Cracks in the ice accelerate ice shelf collapse | Polarjournal
The satellite image shows the Pine Island glacier in 2011, when a 30-kilometer-long crack formed and led to the calving of a 720-square-kilometer iceberg. The glacier itself is about 250 kilometers long and its catchment area is about 10 percent of the West Antarctic ice sheet. Photo: NASA

The Pine Island Glacier (PIG) in West Antarctica is considered the fastest retreating glacier in Antarctica, along with its neighbor, Thwaites Glacier. Overall, the ice loss per year is in the double-digit billion range. The grounding line of the glacier tongue has retreated so rapidly that the glacier is now considered too weak to hold back the ice masses of the West Antarctic ice sheet. Now, an international research team has found that one of the main reasons for the retreat is a weakness on the southern side of the glacier, so the glacier flow is no longer able to stop.

The weaknesses in the glacier’s so-called shearing zone, which lie on the side of the glacier, were caused by damages first observed at the end of the 1990s, the scientists write in their work.
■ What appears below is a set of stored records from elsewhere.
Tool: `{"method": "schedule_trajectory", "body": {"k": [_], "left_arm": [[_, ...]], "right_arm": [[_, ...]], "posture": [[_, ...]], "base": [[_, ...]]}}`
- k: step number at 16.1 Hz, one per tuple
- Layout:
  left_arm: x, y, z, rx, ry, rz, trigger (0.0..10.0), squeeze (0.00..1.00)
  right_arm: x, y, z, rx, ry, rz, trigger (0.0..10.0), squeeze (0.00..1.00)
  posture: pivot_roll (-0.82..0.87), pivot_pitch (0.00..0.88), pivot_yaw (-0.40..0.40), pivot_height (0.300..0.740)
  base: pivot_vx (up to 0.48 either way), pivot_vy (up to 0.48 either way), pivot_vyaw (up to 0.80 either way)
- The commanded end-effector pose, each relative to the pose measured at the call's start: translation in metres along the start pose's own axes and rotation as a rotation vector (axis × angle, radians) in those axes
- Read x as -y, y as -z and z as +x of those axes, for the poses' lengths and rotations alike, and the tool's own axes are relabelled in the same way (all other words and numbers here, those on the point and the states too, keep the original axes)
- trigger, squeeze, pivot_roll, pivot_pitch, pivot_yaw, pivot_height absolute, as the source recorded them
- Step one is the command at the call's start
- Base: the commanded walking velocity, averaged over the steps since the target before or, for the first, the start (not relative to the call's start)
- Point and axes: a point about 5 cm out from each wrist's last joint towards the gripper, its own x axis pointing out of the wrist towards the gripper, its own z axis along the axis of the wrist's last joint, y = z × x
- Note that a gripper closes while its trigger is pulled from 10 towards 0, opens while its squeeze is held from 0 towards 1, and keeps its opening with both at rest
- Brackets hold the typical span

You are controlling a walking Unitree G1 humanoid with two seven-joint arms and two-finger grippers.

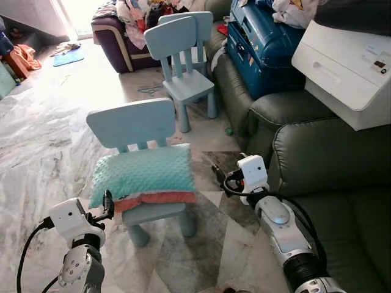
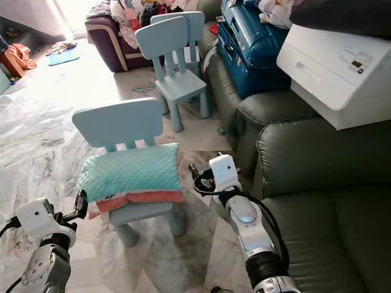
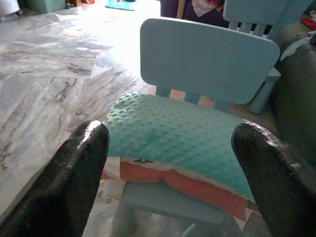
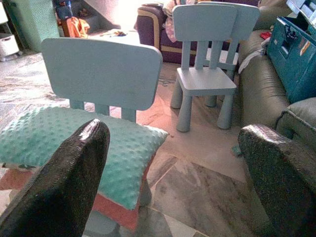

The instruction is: Move the pillow to the sofa

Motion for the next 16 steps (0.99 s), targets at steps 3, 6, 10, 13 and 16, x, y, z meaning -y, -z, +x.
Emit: {"method": "schedule_trajectory", "body": {"k": [3,6,10,13,16], "left_arm": [[-0.0081,0.0008,-0.0017,-0.012,-0.032,-0.006,10.0,0.00],[-0.0083,0.0007,-0.0016,-0.015,-0.031,-0.005,10.0,0.00],[-0.0082,0.0009,-0.0012,-0.017,-0.029,-0.004,10.0,0.00],[-0.0084,0.0010,-0.0010,-0.018,-0.029,-0.005,10.0,0.00],[0.0015,-0.0036,-0.0013,0.011,0.061,0.045,10.0,0.00]], "right_arm": [[-0.0043,0.0007,0.0002,0.001,-0.009,0.011,10.0,0.00],[-0.0046,0.0004,0.0003,0.002,-0.010,0.010,10.0,0.00],[-0.0046,0.0005,0.0004,0.002,-0.009,0.011,10.0,0.00],[-0.0049,0.0004,0.0005,0.002,-0.008,0.011,10.0,0.00],[-0.0054,0.0004,0.0005,0.002,-0.007,0.012,10.0,0.00]], "posture": [[-0.12,0.093,0.074,0.740],[-0.12,0.096,0.075,0.740],[-0.12,0.097,0.075,0.740],[-0.12,0.096,0.077,0.740],[-0.12,0.095,0.079,0.740]], "base": [[0.000,0.416,0.00],[0.000,0.476,0.00],[0.000,0.478,0.00],[0.000,0.399,0.00],[0.000,0.000,0.00]]}}
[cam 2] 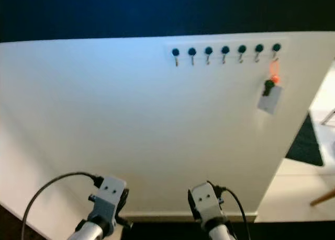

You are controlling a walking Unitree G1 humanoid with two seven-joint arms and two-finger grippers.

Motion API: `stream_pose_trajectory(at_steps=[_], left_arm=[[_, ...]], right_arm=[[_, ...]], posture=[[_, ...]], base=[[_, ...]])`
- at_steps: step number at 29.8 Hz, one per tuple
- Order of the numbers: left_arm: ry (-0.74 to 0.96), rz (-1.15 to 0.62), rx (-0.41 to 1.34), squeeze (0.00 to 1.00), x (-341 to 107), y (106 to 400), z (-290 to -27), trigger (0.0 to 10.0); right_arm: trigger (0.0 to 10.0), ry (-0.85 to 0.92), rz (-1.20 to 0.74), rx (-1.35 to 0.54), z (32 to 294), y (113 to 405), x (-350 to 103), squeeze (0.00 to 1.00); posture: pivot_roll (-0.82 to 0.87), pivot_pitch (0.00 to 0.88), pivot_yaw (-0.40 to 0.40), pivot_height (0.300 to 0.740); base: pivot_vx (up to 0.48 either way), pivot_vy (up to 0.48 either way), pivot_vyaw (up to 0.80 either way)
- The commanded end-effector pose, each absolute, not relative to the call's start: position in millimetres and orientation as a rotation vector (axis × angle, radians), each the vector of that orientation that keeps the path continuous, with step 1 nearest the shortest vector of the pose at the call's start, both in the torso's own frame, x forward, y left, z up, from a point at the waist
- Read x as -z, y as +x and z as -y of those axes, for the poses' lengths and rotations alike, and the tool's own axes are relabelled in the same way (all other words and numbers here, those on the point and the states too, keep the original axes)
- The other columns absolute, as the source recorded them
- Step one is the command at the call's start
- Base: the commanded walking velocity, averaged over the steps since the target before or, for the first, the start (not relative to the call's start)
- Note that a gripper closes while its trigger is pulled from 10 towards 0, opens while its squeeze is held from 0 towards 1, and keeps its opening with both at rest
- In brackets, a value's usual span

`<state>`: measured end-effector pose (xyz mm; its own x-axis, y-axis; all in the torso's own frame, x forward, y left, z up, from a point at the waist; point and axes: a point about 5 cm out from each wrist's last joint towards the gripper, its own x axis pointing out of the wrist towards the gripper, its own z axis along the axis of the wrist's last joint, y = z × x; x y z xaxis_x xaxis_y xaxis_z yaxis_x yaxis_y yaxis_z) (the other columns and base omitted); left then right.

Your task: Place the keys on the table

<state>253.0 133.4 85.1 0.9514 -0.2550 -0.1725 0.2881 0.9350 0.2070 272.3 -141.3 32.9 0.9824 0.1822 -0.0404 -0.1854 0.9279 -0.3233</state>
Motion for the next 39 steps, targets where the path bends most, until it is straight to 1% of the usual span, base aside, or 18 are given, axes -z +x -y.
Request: stream_pose_trajectory(at_steps=[1, 19, 20, 33, 39], left_arm=[[0.248, -0.181, 0.264, 0.0, -78, 249, -138, 10.0], [0.255, -0.15, 0.285, 0.0, -84, 262, -136, 10.0], [0.259, -0.145, 0.291, 0.02, -85, 263, -135, 10.0], [0.262, -0.149, 0.293, 0.01, -83, 263, -135, 10.0], [0.275, -0.16, 0.274, 0.02, -82, 265, -138, 10.0]], right_arm=[[10.0, -0.333, -0.02, -0.201, 137, 272, -32, 0.0], [10.0, -0.326, -0.022, -0.2, 136, 273, -31, 0.0], [10.0, -0.327, -0.022, -0.201, 136, 272, -31, 0.0], [10.0, -0.327, -0.025, -0.206, 135, 272, -31, 0.0], [10.0, -0.327, -0.026, -0.207, 135, 272, -31, 0.0]], posture=[[0.12, 0.129, 0.032, 0.74], [0.11, 0.122, 0.034, 0.74], [0.11, 0.122, 0.034, 0.74], [0.11, 0.123, 0.035, 0.74], [0.11, 0.125, 0.036, 0.74]], base=[[0.0, 0.0, 0.53], [0.0, 0.0, 0.03], [0.0, -0.45, 0.0], [0.0, -0.444, 0.0], [0.269, -0.369, 0.0]])
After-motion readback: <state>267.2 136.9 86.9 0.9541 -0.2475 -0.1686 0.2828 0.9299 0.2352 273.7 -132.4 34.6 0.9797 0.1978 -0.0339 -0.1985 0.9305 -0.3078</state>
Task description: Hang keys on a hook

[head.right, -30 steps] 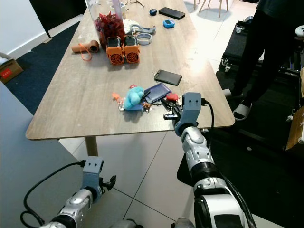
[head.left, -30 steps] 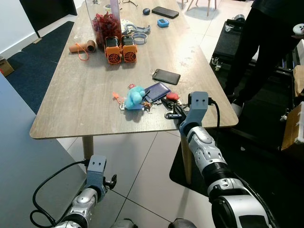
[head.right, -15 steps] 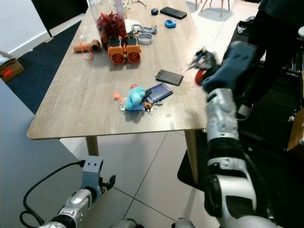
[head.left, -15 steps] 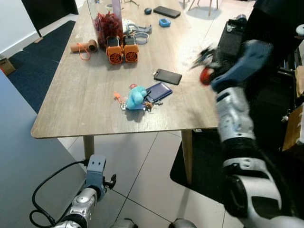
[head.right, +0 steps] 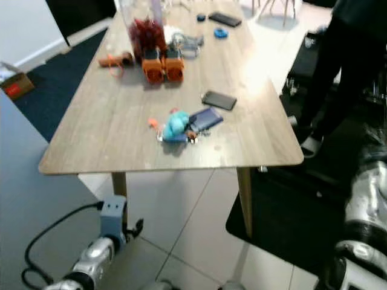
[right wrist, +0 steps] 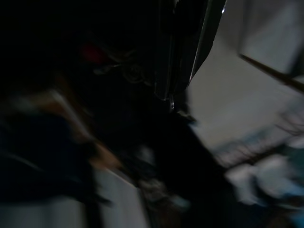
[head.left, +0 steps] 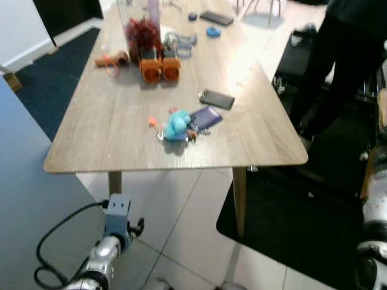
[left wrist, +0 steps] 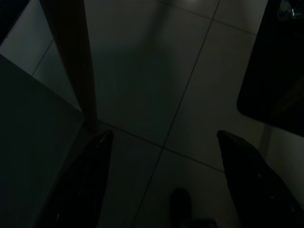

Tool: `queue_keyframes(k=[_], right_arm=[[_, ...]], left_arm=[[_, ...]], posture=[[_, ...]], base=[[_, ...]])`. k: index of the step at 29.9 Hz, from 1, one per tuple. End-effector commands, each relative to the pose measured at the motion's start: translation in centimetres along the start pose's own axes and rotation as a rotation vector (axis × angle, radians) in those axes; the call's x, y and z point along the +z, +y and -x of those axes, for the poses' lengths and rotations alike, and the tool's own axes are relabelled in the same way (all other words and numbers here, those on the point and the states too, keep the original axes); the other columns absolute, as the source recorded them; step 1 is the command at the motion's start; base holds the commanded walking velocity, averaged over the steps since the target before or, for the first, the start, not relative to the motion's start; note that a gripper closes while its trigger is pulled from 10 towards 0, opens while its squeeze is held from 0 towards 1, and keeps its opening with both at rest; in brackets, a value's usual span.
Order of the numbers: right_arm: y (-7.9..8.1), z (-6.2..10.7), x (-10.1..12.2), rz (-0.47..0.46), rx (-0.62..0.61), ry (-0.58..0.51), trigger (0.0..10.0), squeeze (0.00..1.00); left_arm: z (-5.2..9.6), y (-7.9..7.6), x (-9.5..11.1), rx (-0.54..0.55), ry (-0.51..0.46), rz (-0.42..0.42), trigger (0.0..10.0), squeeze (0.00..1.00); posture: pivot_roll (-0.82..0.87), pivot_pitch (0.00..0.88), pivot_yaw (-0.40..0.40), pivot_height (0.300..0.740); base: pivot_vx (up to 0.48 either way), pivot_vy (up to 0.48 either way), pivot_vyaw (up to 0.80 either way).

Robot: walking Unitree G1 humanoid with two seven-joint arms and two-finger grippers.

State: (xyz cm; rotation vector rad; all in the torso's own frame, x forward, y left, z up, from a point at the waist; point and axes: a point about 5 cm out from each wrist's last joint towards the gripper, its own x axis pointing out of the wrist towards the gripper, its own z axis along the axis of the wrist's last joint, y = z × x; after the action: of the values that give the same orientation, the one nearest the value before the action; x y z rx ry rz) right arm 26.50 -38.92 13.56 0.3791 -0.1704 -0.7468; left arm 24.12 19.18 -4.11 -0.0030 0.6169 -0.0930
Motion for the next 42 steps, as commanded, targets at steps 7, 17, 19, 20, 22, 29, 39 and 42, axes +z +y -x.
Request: queue_keyframes(k=[7,17,19,20,22,29,39,42], right_arm=[[-5.1,5.2,-9.2,0.163,-0.091,0.359,0.0,0.0],[-1.3,13.2,-19.0,0.341,0.195,0.794,0.0,0.0],[-0.7,14.5,-20.0,0.369,0.238,0.85,10.0,0.0],[-0.7,14.5,-20.0,0.369,0.238,0.85,10.0,0.0],[-0.5,16.0,-21.0,0.401,0.273,0.906,10.0,0.0],[0.2,18.9,-22.6,0.531,0.405,0.955,10.0,0.0],[0.0,21.1,-23.5,0.595,0.475,1.013,10.0,0.0],[0.1,21.3,-23.6,0.606,0.491,1.015,10.0,0.0]], left_arm=[[0.4,0.9,-0.6,0.037,0.011,0.007,10.0,0.0],[0.3,-0.3,-0.9,0.009,0.019,-0.008,10.0,0.0],[0.2,-0.5,-0.8,0.008,0.019,-0.001,10.0,0.0],[0.2,-0.5,-0.8,0.008,0.019,-0.001,10.0,0.0],[0.2,-0.7,-0.9,0.007,0.026,-0.003,10.0,0.0],[0.3,-0.6,-1.2,0.012,0.035,-0.007,10.0,0.0],[0.4,-1.1,-1.4,-0.04,0.034,-0.077,10.0,0.0],[0.4,-1.1,-1.5,-0.046,0.036,-0.085,10.0,0.0]], posture=[[0.05,0.023,-0.035,0.74],[0.06,0.015,-0.024,0.74],[0.06,0.014,-0.027,0.74],[0.06,0.014,-0.027,0.74],[0.06,0.011,-0.028,0.74],[0.07,0.001,-0.027,0.74],[0.08,0.003,-0.027,0.74],[0.08,0.005,-0.027,0.74]], base=[[0.0,0.0,0.0],[0.0,0.0,0.0],[0.0,0.0,0.0],[0.0,0.0,0.0],[0.0,0.0,0.0],[0.0,0.0,0.0],[0.0,0.0,0.64],[0.0,0.0,0.8]])
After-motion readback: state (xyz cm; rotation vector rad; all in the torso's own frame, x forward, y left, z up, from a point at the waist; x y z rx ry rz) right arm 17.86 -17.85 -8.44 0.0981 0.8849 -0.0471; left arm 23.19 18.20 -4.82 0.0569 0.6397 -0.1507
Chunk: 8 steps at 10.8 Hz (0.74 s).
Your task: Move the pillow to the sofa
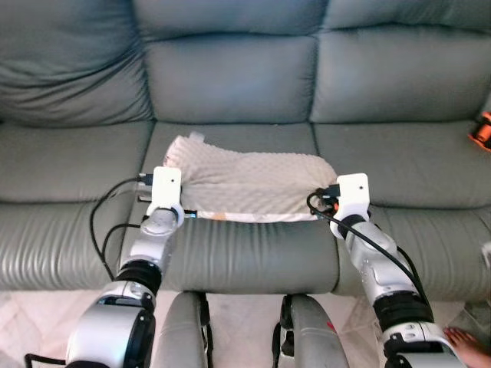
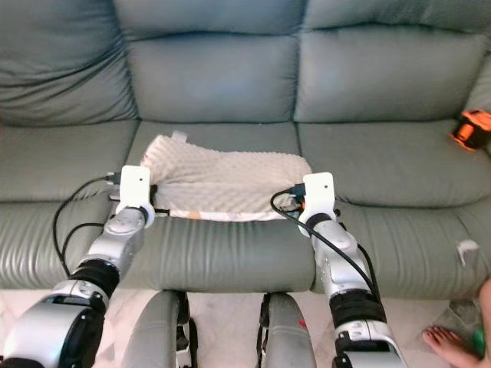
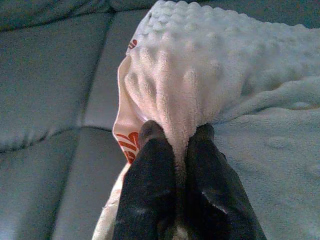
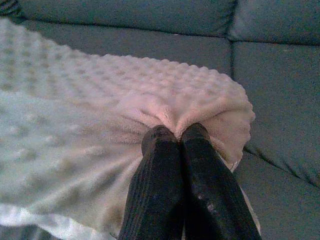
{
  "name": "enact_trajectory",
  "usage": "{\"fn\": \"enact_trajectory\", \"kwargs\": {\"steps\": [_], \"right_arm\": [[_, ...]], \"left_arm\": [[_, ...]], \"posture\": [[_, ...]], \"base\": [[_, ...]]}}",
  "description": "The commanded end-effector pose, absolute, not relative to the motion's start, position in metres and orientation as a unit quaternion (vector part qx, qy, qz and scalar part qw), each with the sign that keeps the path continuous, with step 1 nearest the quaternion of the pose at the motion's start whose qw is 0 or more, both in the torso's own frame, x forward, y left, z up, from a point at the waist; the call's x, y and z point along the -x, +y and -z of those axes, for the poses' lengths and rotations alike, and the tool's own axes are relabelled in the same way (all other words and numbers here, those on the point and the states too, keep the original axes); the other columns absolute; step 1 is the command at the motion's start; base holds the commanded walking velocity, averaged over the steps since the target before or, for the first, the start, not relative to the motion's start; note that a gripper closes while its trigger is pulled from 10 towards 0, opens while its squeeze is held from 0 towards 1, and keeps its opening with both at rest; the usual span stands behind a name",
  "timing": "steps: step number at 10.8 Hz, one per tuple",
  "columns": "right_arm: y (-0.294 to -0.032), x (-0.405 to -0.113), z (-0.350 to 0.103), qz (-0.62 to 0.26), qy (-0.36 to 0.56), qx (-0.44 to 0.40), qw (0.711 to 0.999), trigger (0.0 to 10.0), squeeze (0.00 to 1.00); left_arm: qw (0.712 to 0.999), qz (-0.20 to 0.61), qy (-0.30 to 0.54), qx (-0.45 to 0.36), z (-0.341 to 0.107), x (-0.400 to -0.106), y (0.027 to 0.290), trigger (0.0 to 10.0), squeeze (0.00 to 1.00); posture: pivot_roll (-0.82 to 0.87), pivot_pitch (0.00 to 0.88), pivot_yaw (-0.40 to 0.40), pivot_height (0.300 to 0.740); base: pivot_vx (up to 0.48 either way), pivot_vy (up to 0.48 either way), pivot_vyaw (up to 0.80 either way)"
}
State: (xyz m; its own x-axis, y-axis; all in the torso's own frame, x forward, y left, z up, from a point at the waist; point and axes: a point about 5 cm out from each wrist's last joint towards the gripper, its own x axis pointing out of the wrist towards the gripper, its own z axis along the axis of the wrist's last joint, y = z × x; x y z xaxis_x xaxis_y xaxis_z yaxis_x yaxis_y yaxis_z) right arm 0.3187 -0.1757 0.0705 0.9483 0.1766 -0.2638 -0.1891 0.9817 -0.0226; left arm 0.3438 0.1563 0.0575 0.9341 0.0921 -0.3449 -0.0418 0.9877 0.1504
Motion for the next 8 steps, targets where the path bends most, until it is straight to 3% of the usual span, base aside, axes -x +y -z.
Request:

Since then, this damage has increased further, destabilizing the southern side of the glacier. According to the researchers, this condition would further promote the dissolution of the ice shelf (the area of the glacier floating on the water) and was partly responsible for the massive decline of the shelf over the past 20 years. As a reason for the weakening on the side, the scientists cite increased movement forces on thinning ice.

The video shows how, over the past two years, huge cracks and crevices on the southern side have accelerated the glacier’s flow, while there has been little movement on the northern side. The time-lapse images were created using satellite images. Video: Lhermitte et al (2020) PNAS

The study’s lead author, Dr. Stef Lhermitte of the TU Delft, writes on the university’s website: “We hypothesize that these damage preconditions these ice shelves for further disintegration.Firstl, because it already compromises the integrity of both ice shelve; Second, because the weakening due to damage makes the future response of both ice shelves more sensitive to varying and extreme future atmospheric, oceanic and sea ice conditions. Third, the damage initiates a feedback process, where damage enhances speedup, shearing and weakening, hence again promoting additional damage.” To test their hypothesis, the research team created models with different weakening conditions and examined satellite images from the past decades. It was shown that the damage on the side had an enormous influence on the loss of ice mass and the retreat of the grounding line. The researchers suspect that this region of the glacier will play an important role in further ice mass losses.

The video shows the development of the grounding line and, at the same time, the damage to the side (P1). The researchers were able to use models to show that these damages caused the decline and were not the result of the retreat. Video: Lhermitte et al (2020) PNAS

The Pine Island Glacier had already gained sad fame in 2014/15, when the front of the ice shelf retreated several tens of kilometres inland. It was assumed that the reasons for this massive retreat were not only by the climate-related warming of the water masses but also by a significant influence of the seabed. In 2018, a research team also discovered volcanism and another team the fast-lifting terrain under the West Antarctic ice sheet as other possible influences. Stef Lhermitte and his team believe that their results need to be incorporated into the models used for predictions for the further development of the Pine Island Glacier. At present, the glacier is considered destabilized and retreats about 10 meters per day. A collapse of the glacier would lead to a chain reaction and allow an uncontrolled draining of part of the West Antarctic ice sheet. This would make an increase in global sea level of around 1 metre inevitable.

The Pine Island Glacier and Thwaites Glacier are part of the West Antarctic ice drainage basin in the Amundsen Sea. They make up a large proportion of this ice outflow, as large parts of the coast have no such outflows.